Source data
· · · · · · ·
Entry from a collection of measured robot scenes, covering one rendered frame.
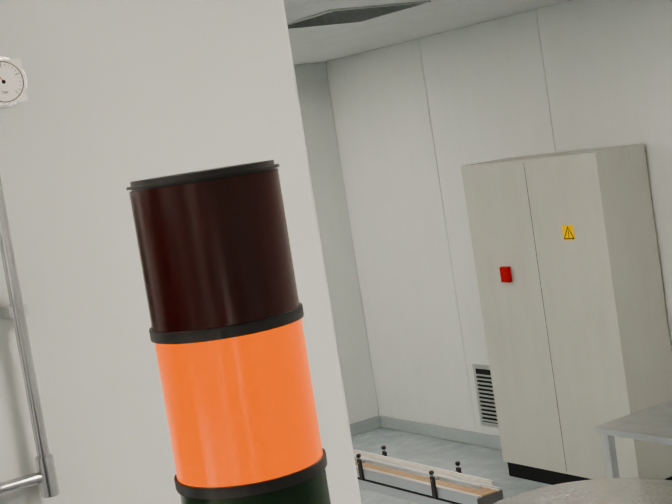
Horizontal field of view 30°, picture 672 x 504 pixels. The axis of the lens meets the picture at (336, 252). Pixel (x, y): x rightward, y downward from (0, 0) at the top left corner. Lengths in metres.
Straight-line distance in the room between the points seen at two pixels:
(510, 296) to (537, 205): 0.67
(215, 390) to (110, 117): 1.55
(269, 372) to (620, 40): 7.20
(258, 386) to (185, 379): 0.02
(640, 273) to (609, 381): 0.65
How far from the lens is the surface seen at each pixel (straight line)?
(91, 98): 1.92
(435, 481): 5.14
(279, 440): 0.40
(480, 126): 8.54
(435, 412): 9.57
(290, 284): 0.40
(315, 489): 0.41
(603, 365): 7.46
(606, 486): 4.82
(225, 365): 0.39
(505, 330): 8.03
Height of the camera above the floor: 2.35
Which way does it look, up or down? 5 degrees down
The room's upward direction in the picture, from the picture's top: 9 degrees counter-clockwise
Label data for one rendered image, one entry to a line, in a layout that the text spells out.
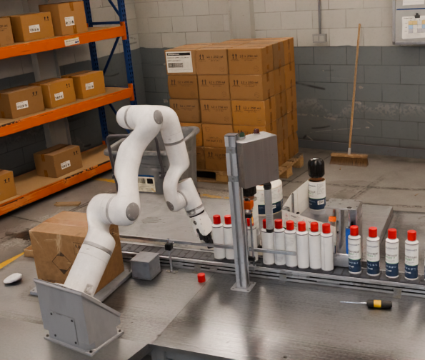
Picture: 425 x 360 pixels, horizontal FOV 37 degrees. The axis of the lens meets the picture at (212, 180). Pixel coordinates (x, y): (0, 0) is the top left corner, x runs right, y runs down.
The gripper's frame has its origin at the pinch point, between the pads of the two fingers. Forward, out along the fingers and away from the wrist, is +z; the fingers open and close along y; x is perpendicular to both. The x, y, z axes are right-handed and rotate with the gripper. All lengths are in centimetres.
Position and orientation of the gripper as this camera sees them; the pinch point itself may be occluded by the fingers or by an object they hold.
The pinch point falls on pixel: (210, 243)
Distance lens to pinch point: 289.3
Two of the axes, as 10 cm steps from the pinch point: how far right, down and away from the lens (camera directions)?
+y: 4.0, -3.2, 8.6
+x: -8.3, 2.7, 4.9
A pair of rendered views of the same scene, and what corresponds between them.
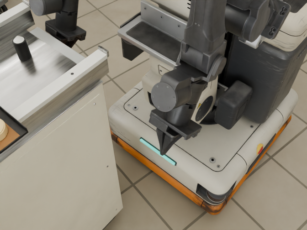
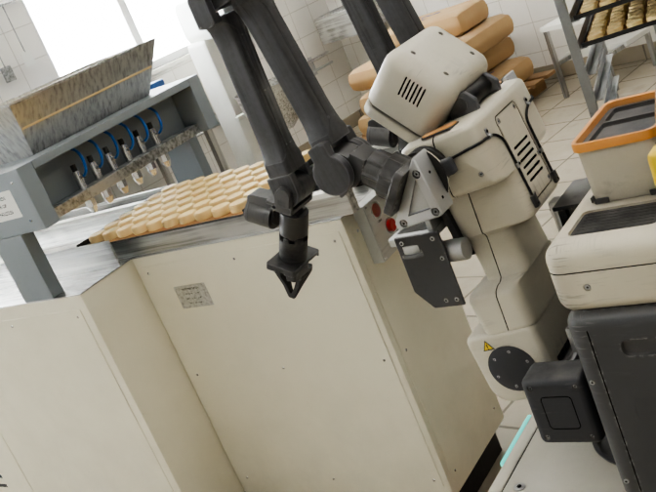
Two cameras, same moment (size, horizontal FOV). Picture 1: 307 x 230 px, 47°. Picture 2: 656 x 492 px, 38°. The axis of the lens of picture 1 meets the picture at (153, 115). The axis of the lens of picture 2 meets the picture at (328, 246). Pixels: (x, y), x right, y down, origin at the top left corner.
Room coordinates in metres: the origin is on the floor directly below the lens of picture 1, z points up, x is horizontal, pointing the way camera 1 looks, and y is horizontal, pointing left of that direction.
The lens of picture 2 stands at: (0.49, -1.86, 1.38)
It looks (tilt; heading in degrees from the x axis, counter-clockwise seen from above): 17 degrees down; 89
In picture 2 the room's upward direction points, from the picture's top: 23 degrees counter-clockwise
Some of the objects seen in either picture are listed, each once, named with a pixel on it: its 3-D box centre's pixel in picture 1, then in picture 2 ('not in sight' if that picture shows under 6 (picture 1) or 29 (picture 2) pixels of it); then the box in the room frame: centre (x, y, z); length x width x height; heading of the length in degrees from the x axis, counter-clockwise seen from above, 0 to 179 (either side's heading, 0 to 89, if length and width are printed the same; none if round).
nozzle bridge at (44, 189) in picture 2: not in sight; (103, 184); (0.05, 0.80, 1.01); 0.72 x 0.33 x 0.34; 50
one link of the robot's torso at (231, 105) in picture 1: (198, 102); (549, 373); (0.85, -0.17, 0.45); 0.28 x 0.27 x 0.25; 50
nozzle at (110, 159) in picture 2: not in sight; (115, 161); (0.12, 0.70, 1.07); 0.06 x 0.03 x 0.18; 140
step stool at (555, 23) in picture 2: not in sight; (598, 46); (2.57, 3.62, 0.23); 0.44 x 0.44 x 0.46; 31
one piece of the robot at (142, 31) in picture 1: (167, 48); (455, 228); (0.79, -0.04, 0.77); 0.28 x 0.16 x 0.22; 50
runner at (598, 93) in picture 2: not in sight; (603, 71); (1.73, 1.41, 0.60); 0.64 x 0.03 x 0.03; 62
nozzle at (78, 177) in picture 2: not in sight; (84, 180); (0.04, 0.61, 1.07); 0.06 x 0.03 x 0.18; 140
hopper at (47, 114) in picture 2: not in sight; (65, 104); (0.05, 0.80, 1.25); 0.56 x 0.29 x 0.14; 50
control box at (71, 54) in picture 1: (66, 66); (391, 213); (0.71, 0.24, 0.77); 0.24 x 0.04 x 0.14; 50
· · · · · · ·
* [What to produce] Reproduce only the lines running from the beginning of the entries above to the line holding "Straight-line distance in", inclusive. Pictures stay out of the copy.

* [Response box]
Entry from a collection of measured robot scenes, covering one rendered frame.
Horizontal field of view 30°, picture 672 x 504 pixels. The axis of the lens meets the picture at (336, 252). Pixel (x, y): x rightward, y downward from (0, 0) at the top left corner. Lengths in metres.
Straight-line distance in the room between the points seen at two pixels:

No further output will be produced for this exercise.